Да, там правда все было ясно. Неопровержимые улики. Признание. Самоубийство в камере, до суда. Вернее, убийство. Посадить Пьяных в общую камеру было все равно, что убить его. А что, если суд, разобравшись в нагромождении улик, признал бы их недостаточными для доказательства виновности? Но суда не было. И все материалы по делу исчезли из архивов.
В кармане халата зеверещал мобильный.
– Ольга Юрьевна, добрый день. Миша Осипов беспокоит. Помните меня? Программа «Тайна следствия».

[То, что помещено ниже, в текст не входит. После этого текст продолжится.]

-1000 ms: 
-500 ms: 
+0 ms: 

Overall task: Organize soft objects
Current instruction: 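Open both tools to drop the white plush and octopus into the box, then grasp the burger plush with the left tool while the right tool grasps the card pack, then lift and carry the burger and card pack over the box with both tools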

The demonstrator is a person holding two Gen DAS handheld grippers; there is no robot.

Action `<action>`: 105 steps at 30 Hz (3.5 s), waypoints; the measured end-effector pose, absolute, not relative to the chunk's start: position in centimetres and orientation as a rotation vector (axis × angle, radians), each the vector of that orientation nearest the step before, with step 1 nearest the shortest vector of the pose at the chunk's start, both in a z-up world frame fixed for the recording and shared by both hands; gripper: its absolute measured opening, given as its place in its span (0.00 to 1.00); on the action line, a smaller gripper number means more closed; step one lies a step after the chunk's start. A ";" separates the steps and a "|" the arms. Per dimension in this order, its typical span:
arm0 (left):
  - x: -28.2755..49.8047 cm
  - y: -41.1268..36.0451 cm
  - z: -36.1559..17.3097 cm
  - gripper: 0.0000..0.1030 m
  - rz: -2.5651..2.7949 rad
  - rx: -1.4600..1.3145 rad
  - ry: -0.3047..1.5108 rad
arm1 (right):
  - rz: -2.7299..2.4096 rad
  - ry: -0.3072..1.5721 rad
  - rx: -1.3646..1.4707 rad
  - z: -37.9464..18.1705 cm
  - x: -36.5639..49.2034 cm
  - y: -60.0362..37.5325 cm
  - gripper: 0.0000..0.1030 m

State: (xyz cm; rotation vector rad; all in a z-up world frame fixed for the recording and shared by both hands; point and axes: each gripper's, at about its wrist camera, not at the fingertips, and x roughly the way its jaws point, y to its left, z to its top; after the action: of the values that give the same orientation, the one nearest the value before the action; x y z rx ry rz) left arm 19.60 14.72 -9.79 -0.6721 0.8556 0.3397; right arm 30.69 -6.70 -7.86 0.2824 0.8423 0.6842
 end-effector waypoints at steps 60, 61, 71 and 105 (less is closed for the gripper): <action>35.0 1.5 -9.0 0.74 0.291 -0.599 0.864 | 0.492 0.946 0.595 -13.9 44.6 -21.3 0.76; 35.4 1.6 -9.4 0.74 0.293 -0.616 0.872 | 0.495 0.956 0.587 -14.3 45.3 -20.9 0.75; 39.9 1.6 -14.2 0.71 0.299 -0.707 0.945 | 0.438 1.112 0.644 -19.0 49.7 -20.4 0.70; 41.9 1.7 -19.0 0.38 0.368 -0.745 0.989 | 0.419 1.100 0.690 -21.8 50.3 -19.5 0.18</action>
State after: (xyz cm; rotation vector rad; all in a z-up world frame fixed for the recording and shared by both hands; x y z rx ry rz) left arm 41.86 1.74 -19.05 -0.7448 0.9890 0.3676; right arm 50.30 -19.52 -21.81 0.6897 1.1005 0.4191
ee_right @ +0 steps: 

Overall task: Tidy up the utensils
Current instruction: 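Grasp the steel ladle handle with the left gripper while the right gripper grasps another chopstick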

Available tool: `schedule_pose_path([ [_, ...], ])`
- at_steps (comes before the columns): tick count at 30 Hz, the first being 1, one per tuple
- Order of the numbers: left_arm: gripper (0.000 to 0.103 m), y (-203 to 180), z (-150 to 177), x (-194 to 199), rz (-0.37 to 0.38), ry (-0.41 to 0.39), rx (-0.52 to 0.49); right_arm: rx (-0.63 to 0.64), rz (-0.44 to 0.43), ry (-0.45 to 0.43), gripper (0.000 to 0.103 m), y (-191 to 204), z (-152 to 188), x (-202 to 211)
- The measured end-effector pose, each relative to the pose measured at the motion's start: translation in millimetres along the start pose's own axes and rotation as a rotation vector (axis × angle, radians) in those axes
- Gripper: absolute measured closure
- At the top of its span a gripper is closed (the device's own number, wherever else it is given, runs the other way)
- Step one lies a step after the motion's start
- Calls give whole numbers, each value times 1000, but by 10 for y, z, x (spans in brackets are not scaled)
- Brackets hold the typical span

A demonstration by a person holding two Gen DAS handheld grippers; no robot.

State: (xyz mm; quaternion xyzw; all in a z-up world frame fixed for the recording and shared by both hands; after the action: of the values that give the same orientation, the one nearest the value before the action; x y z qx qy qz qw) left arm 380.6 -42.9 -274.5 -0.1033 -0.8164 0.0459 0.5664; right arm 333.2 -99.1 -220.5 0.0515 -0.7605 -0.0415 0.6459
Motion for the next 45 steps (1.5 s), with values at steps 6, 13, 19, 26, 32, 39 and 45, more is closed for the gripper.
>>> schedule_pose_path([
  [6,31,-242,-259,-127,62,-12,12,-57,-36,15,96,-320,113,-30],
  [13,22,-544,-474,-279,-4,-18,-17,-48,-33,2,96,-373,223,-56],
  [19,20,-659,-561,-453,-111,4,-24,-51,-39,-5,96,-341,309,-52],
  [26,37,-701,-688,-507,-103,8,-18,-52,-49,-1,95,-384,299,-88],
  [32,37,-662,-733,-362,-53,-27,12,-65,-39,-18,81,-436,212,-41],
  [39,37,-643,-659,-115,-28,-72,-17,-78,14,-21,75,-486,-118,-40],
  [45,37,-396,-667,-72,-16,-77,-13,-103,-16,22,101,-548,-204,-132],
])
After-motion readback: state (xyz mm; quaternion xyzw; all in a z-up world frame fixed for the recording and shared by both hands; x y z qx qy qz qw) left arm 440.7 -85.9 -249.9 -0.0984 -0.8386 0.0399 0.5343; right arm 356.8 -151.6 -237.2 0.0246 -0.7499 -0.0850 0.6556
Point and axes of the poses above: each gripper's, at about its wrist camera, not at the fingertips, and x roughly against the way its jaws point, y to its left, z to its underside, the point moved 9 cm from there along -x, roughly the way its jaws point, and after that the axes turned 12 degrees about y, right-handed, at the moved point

Оля остановилась у скамейки, как будто ее окатили ледяной водой. «Вот оно. Началось!» – пискнул у нее в голове испуганный голосок.
В больничном сквере было тихо и пусто. Ветер успокоился. Черные низкие тучи посветлели, но не растаяли, затянули небо однотонной белесой хмарью. Колючая крупа превратилась в дождь, унылый, мелкий, но почти весенний. Никто не мог видеть, как доктор Филиппова краснеет, бледнеет, топчется в холодной луже, не щадя новых белых сапожек.
* * *
Валерий Качалов вместе с молодой женой Мариной и четырехмесячным сыном Никитой занимал верхний этаж небольшого семиэтажного дома в уютном переулке неподалеку от Новослободской. Бело-розовая новостройка с башенками и стеклянным куполом на крыше была окружена высоким чугунным забором.
По дороге певец успел помириться со своим продюсером, прислушался к доводам толстяка, что работа – лучший способ отвлечься от черных мыслей.
– Ну что ты будешь делать сегодня вечером? Рыдать? Рвать остатки волос? Посыпать голову пеплом из камина? Да, чудовищно, кошмарно, однако жить дальше как-то надо.
– Ладно, успокойся, я отработаю этот концерт.
– Умница, молодец! – Продюсер на ходу обнял певца и поцеловал в щеку. – Мне с таким трудом удалось организовать этот сольник! Знаете, что такое сольник в закрытом клубе? – обратился он к Соловьеву.
– Догадываюсь, – вежливо кивнул Дима.
– Ой, да брось ты, Мишка, – поморщился певец, – сольник! День рождения алмазного магната из Якутска. Магнат хочет, чтобы весь вечер звучали песни его юности.
– Ну так он и платит за это столько, сколько нам с тобой давно не снилось. И тусовка там соберется самая крутая.
Втроем они вошли в калитку.
– Она больше никогда не придет, – пробормотал певец. – Слушайте, вы полностью исключаете ошибку? Вдруг это другая девочка, просто похожа на Женю? Ну ведь бывает, правда?